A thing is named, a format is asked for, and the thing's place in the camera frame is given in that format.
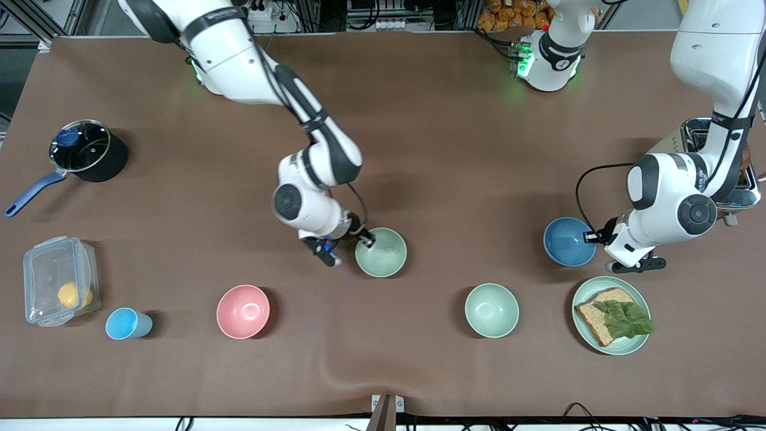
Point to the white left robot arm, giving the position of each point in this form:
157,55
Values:
664,203

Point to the glass lid with blue knob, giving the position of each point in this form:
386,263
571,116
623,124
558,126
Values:
90,149

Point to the clear plastic lidded container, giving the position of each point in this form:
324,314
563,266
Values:
48,269

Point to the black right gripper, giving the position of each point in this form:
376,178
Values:
356,230

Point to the toast slice in toaster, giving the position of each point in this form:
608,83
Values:
746,160

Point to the blue plastic cup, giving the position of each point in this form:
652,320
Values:
122,324

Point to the grey metal mount bracket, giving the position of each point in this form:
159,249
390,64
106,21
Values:
388,410

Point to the yellow fruit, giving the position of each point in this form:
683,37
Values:
70,294

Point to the orange snack packets pile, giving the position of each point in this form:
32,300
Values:
508,15

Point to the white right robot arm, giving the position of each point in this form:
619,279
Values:
239,66

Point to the light green plate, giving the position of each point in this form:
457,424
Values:
622,346

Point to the light green bowl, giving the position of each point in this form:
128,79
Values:
492,310
383,254

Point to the brown table cover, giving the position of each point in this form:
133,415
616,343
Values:
455,120

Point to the white empty power strip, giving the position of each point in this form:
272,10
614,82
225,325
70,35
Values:
383,25

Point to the blue bowl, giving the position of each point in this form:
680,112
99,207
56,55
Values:
565,242

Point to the green lettuce leaf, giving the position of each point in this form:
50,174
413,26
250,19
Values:
628,320

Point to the brown bread slice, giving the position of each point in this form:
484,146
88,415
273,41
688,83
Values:
592,317

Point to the pink bowl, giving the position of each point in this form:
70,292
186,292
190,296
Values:
243,311

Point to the silver toaster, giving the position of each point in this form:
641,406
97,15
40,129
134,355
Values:
694,134

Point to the white power strip with plugs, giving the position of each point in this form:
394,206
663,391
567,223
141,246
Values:
272,15

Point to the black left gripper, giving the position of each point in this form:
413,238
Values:
608,231

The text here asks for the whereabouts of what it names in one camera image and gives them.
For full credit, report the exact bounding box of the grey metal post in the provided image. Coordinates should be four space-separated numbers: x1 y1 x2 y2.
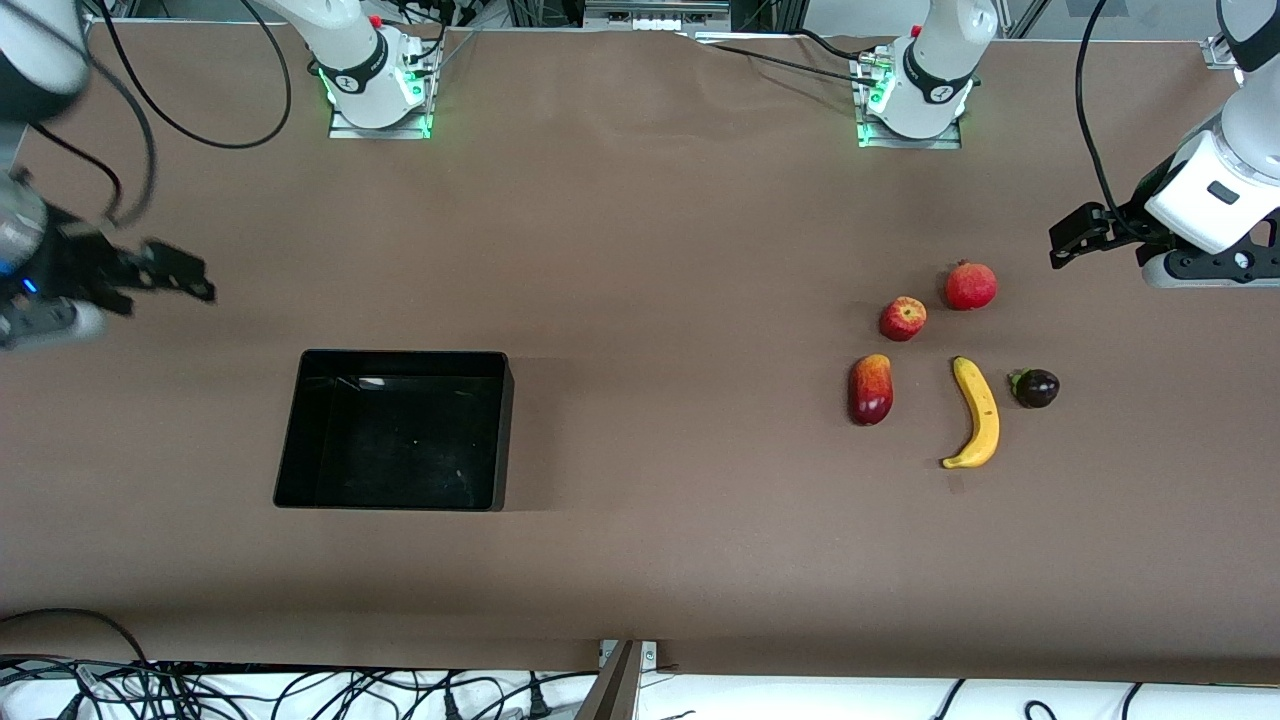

Problem statement: Only the text of the records belongs in your answer, copied exactly as it appears above.

Answer:
A thing is named, a format is asked for, and the thing's place in the camera frame is given in that format.
Point to the white left robot arm, giving the position of each point in this form:
157,55
Values:
664,203

Point to the glass lid with blue knob, giving the position of each point in this form:
386,263
571,116
623,124
558,126
Values:
90,149

Point to the clear plastic lidded container, giving the position of each point in this form:
324,314
563,266
Values:
48,269

Point to the black right gripper, giving the position of each point in this form:
376,178
Values:
356,230

Point to the toast slice in toaster, giving the position of each point in this form:
608,83
Values:
746,160

Point to the blue plastic cup, giving the position of each point in this form:
652,320
Values:
122,324

Point to the grey metal mount bracket, giving the position of each point in this form:
159,249
390,64
106,21
Values:
388,410

Point to the yellow fruit, giving the position of each point in this form:
683,37
Values:
70,294

Point to the orange snack packets pile, giving the position of each point in this form:
32,300
Values:
508,15

Point to the white right robot arm, giving the position of each point in this form:
619,279
Values:
239,66

Point to the light green plate, giving the position of each point in this form:
457,424
Values:
622,346

Point to the light green bowl, giving the position of each point in this form:
128,79
Values:
492,310
383,254

Point to the brown table cover, giving the position of each point in this form:
133,415
616,343
Values:
455,120

Point to the white empty power strip, giving the position of each point in this form:
272,10
614,82
225,325
70,35
Values:
383,25

Point to the blue bowl, giving the position of each point in this form:
680,112
99,207
56,55
Values:
565,242

Point to the green lettuce leaf, giving the position of each point in this form:
50,174
413,26
250,19
Values:
628,320

Point to the brown bread slice, giving the position of each point in this form:
484,146
88,415
273,41
688,83
Values:
592,317

Point to the pink bowl, giving the position of each point in this form:
70,292
186,292
190,296
Values:
243,311

Point to the silver toaster, giving the position of each point in this form:
641,406
97,15
40,129
134,355
Values:
694,134

Point to the white power strip with plugs, giving the position of each point in this form:
394,206
663,391
567,223
141,246
Values:
272,15

Point to the black left gripper, giving the position of each point in this form:
413,238
Values:
608,231

The text here asks for the whereabouts of what it names in one camera image and gives them.
For full credit, report the exact bounding box of the grey metal post in the provided image. Coordinates should be four space-separated numbers: x1 y1 x2 y2.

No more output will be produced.